YOUR INSTRUCTIONS: Print out all of the data below, keeping it identical to the original.

SOURCE DATA:
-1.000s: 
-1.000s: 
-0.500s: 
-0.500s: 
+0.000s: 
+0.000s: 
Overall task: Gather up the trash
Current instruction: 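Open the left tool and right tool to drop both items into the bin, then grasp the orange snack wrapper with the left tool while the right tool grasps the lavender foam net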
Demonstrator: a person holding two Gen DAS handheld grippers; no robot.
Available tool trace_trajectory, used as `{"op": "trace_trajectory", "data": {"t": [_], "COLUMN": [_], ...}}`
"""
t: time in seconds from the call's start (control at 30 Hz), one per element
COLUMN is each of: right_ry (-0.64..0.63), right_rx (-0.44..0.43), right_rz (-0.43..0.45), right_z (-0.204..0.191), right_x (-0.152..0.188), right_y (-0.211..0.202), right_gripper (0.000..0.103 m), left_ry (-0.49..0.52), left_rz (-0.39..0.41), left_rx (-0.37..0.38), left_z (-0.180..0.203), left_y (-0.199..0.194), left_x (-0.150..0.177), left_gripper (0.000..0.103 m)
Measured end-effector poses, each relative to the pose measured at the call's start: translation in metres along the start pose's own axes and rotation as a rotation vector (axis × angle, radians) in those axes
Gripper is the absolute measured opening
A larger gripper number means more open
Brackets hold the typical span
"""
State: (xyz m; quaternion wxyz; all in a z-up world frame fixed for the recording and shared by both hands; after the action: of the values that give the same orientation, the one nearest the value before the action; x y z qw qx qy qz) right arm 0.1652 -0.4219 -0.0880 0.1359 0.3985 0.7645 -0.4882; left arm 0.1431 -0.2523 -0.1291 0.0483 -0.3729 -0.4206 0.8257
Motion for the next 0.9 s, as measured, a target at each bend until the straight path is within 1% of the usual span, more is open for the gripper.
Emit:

RESPONSE TO THIS TASK:
-1.000s: 
-1.000s: 
-0.500s: 
-0.500s: 
+0.000s: 
+0.000s: 
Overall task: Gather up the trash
Current instruction: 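Open the left tool and right tool to drop both items into the bin, then grasp the orange snack wrapper with the left tool while the right tool grasps the lavender foam net
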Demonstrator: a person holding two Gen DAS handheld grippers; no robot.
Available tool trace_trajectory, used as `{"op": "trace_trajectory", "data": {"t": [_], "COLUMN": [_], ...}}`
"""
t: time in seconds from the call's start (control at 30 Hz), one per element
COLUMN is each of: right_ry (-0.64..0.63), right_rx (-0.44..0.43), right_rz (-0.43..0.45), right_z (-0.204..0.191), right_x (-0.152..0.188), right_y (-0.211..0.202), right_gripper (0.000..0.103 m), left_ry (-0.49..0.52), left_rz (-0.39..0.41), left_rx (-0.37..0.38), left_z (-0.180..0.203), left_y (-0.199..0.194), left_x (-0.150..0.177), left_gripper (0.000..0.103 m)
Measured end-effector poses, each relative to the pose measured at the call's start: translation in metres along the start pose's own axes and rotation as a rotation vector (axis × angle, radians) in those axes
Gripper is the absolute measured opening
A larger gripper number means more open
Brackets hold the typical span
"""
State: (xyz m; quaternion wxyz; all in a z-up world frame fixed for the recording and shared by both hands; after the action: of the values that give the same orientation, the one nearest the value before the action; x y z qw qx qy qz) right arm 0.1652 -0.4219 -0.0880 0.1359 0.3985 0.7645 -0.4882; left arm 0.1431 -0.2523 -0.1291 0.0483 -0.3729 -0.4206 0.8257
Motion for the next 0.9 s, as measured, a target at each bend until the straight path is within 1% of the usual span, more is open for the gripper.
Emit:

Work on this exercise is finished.